Under the TPP expected to be inked by late 2013, the 12 member nations must instigate import tax rate reductions in the livestock sector. The final reduction levels have yet to be clarified.

“Recently, large volumes of chicken imported from these nations has remarkably affected CP Vietnam’s chicken sales. Imported products often have lower prices. Many other enterprises have also suffered from the same problem,” Luc said. “The situation may become more difficult for enterprises from next year. Farmers will gradually stop production and enterprises will lose their feed market.”

“Still, farmers will suffer the most, because their products will not be able to compete with imported products,” he added. “Chicken, beef, pork and fish will be increasingly imported into Vietnam from these markets in the near future.”

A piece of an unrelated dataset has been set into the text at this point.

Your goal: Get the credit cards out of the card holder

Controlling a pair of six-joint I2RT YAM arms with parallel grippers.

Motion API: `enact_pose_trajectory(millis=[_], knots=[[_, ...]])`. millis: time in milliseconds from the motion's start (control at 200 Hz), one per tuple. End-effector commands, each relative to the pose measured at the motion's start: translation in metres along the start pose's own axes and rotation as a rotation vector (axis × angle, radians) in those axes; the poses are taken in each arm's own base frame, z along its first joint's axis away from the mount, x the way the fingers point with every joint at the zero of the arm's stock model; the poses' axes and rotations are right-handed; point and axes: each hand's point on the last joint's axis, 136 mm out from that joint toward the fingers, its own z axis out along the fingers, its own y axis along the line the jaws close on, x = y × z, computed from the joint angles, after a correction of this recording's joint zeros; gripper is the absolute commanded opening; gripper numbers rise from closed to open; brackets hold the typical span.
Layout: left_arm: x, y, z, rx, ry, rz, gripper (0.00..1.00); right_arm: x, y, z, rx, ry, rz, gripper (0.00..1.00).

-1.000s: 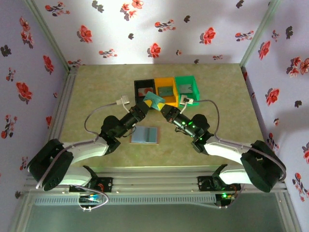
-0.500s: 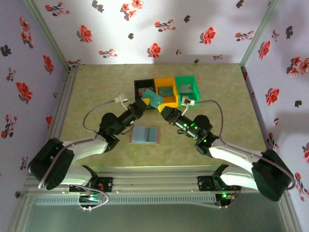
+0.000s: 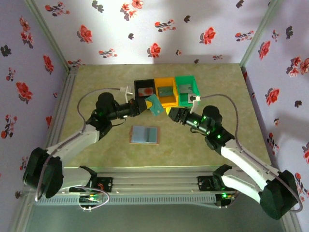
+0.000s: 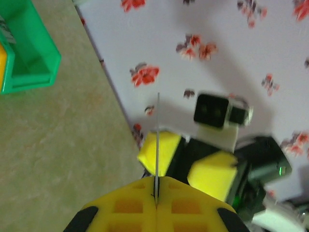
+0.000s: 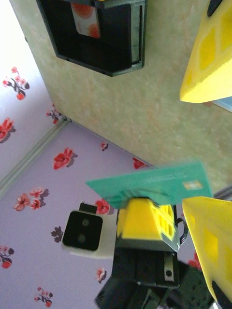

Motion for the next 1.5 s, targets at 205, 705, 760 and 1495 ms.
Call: enact_pose_trajectory(millis=[205, 705, 760, 1495], knots=[[0.069, 0.009, -0.017, -0.084, 0.397, 0.035, 0.00, 0.027, 0.038, 0.010, -0.312, 0.232, 0.036, 0.54], [0.060, -0.019, -0.017, 0.001, 0.416, 0.123, 0.00, 0.075, 0.049, 0.013, -0.346, 0.382, -0.035, 0.41], [0.060, -0.023, -0.018, 0.013, 0.418, 0.131, 0.00, 0.075, 0.048, 0.012, -0.341, 0.380, -0.038, 0.41], [0.068, -0.034, -0.022, 0.057, 0.460, 0.158, 0.00, 0.062, 0.063, 0.010, -0.405, 0.294, -0.061, 0.27]])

A government report on socio-economic development delivered at a recent National Assembly Standing Committee meeting stated that the local livestock production sector “will suffer the most when the TPP takes effect, because many TPP members, especially the US, Canada, Australia and New Zealand are net exporters of livestock products. Meanwhile, comparable Vietnamese products are of poor quality and the country’s technical barriers for imported livestock products remain limited.”

Van Duc Muoi, general director of locally-owned Vissan processing and trading frozen meat and meat-related foods, said that import tax rate reductions within TPP and other free trade agreements “will be a huge challenge for Vietnamese livestock enterprises, because the US, New Zealand and the US are the world’s top producers of livestock products. Meanwhile, similar Vietnamese products are rarely found in these nations where there are technical barriers.”

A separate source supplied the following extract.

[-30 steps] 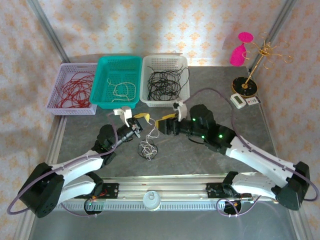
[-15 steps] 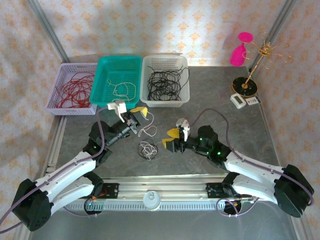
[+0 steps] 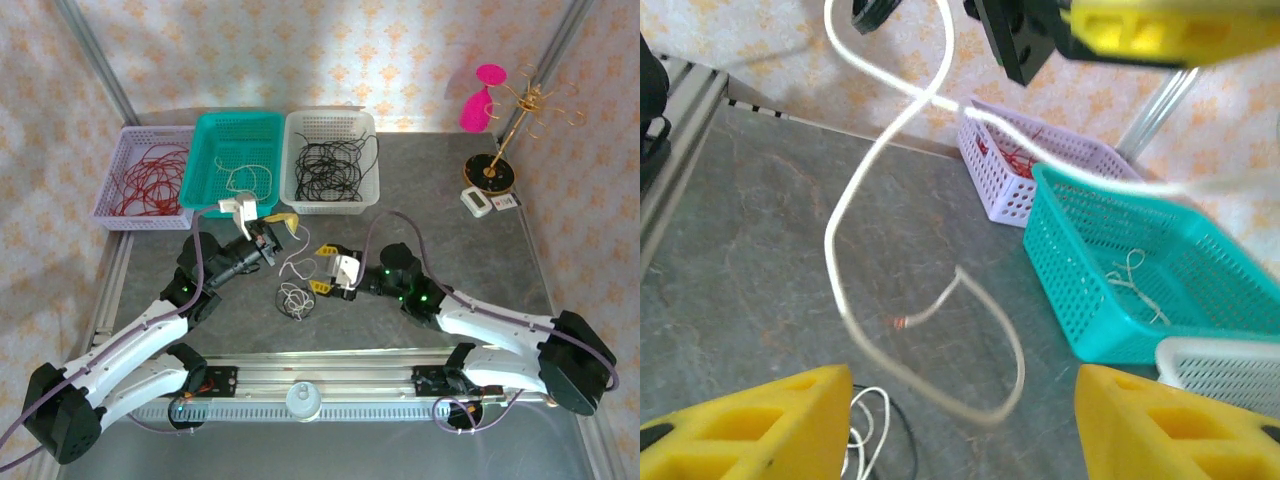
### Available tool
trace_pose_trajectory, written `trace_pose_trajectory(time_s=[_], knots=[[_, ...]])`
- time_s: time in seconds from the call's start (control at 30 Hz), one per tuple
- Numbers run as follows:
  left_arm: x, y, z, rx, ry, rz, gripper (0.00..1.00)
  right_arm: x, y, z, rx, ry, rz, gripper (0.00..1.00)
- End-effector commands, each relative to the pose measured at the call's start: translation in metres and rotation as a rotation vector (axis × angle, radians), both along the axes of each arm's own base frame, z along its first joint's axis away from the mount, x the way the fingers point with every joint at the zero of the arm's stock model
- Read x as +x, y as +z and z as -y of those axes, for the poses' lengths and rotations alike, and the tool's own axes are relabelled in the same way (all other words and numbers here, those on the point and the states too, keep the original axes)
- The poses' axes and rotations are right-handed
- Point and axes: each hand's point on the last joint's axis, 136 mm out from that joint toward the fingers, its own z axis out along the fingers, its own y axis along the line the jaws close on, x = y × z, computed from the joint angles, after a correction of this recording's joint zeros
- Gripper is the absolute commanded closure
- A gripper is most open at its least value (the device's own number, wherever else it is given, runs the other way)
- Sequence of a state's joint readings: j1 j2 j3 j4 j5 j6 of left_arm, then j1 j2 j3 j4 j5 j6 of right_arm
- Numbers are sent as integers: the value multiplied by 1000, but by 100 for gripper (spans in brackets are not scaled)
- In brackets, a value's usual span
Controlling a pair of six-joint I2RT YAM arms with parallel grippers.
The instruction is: Untangle the cables
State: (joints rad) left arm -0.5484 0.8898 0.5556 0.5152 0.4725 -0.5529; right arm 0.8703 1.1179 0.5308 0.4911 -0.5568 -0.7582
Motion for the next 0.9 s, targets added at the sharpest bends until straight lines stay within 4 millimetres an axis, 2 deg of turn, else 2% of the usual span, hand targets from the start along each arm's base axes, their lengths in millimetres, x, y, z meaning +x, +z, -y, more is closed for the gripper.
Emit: trace_pose_trajectory(time_s=[0.0, 0.17, 0.37, 0.53, 0.73, 0.87], knots=[[-8, 19, 4, -17, -41, 22, 100, 2, 18, -10, -3, 40, 144, 40], [-7, 27, 3, -25, -31, 30, 100, -2, -2, -23, -64, 109, 86, 50], [-7, 46, 3, -42, -31, 60, 100, -17, -30, -26, -64, 174, -38, 81], [-4, 65, 1, -20, -7, 98, 100, -32, -45, -25, -44, 203, -162, 98], [7, 94, -9, 46, 93, 183, 100, -30, -52, -18, 25, 114, -378, 100], [19, 118, -19, 78, 196, 241, 100, -26, -52, -15, 137, 38, -570, 99]])
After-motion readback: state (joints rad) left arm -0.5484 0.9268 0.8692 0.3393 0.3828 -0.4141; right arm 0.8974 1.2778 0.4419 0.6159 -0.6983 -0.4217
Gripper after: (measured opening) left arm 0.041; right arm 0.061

Nguyen Do Anh Tuan, vice head of Vietnam’s Institute of Policy and Strategy for Agricultural and Rural Development, told VIR that a kilo of Australian, American or New Zealand pork was 1.5 times cheaper than locally-made products.

“Foreign imported products are often considered to be better quality due to ever-increasing concerns over the food safety of locally sourced products,” Tuan said. “People tend to increasingly use frozen products and this offers an advantage for imports.”

Tuan added that the TPP agreement would create a more bustling investment environment in the livestock production sector. The agreement included a clause allowing companies to make trans-national investments in livestock production between member nations. Thus the number of investors in livestock production in Vietnam would surely increase, due to Vietnam’s great potential.

“I think not only CP Vietnam and Cargill, but also many other companies in Vietnam are likely to have to change their business strategies,” he said.